Un Polonais risque trois ans pour un incendie criminel à l’ambassade biélorusse

L’ambassade biélorusse.
L’ambassade biélorusse. - GSV

Le parquet pourrait accepter un délai de probation. L’homme dit avoir commis son geste en raison de motivations politiques. Son avocat a plaidé pour une suspension probatoire ou des travaux d’intérêt général.

Les faits se sont déroulés le 8 août 2021. Le trentenaire a aspergé la porte d’entrée de l’ambassade biélorusse avec du white spirit avant d’y mettre le feu. Les dégâts se sont finalement limités à la porte et le Polonais a été rapidement interpellé. Il a reconnu les faits et a admis que le 4 août, soit quatre jours plus tôt, il avait également accroché un cadenas sur la même porte et inscrit un slogan à la craie.

« Cette nuit-là, un concierge était présent dans l’ambassade. C’est pourquoi nous parlons d’un incendie criminel de nuit dans un bâtiment habité », a déclaré le parquet. « Il y a des sanctions sévères pour ce genre de choses. Monsieur possède un casier judiciaire vierge, sans antécédents et a agi pour des raisons politiques. Pour toutes ces raisons, je peux accepter une peine de prison de trois ans avec un sursis probatoire. »

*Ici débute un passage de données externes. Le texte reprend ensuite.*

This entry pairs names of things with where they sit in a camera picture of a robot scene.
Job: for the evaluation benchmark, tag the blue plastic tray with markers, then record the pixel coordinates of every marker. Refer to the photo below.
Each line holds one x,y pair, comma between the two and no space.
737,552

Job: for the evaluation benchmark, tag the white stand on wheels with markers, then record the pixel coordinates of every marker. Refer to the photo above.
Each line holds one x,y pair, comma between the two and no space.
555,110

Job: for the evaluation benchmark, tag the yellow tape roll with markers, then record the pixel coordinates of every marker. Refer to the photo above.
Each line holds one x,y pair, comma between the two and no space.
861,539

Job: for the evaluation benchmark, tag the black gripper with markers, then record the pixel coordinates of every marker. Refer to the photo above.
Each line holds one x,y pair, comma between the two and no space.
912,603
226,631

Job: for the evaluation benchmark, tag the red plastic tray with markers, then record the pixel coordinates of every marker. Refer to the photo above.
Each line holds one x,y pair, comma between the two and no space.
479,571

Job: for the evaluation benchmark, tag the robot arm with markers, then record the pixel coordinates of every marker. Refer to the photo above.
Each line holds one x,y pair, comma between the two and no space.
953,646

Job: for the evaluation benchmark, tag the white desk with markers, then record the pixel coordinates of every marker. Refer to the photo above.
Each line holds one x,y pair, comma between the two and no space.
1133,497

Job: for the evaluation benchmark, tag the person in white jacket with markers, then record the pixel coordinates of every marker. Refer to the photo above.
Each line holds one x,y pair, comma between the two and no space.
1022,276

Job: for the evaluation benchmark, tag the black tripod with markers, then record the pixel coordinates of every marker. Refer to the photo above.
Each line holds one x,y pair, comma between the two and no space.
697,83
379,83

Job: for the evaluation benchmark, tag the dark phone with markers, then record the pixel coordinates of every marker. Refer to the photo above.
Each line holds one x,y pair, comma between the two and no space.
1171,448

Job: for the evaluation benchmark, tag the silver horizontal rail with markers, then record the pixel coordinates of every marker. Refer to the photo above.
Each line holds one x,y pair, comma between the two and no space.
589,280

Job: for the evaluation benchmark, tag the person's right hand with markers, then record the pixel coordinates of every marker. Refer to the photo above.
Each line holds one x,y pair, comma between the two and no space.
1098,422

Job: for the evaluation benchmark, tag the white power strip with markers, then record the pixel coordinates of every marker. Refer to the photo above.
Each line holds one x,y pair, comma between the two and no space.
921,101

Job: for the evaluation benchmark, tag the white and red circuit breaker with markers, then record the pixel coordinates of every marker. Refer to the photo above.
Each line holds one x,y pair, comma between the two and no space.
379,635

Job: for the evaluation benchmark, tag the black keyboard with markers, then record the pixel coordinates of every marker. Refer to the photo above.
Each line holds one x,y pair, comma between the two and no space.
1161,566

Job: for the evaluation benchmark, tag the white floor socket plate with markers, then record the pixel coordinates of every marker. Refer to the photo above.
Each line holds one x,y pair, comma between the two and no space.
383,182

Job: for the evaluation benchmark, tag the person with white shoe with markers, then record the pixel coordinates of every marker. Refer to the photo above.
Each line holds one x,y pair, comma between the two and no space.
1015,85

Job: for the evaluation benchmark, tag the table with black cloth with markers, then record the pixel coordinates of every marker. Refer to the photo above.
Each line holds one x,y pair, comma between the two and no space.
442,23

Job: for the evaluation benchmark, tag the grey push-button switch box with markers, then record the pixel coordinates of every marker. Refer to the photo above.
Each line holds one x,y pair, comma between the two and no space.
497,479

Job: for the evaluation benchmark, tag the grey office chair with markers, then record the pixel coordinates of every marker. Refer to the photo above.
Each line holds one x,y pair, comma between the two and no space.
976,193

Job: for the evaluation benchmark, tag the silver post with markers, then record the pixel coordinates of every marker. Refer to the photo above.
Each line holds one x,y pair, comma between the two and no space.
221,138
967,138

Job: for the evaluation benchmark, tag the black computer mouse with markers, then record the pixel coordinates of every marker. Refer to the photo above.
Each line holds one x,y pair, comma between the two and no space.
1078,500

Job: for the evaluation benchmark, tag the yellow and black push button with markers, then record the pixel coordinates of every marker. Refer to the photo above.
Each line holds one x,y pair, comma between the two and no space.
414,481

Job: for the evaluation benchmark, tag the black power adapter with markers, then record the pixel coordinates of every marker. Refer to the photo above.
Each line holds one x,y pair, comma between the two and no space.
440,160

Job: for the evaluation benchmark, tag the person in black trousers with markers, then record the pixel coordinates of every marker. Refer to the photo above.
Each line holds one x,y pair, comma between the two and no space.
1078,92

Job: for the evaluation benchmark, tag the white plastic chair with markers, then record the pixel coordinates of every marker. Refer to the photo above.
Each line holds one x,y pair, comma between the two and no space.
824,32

« Mon client connaissait l’ambassade et n’avait aucun moyen de soupçonner la présence de quelqu’un pendant la nuit », a plaidé l’avocat du Polonais. « Il a lui-même vécu en Biélorussie et y possède encore beaucoup d’amis polonais. Il y a une répression politique brutale en Biélorussie et la minorité polonaise y est très mal traitée. Il a voulu protester contre toutes ces choses. Cependant, il a pris conscience qu’il était allé trop loin dans ses actions symboliques. »

Le verdict tombera le 17 juin prochain.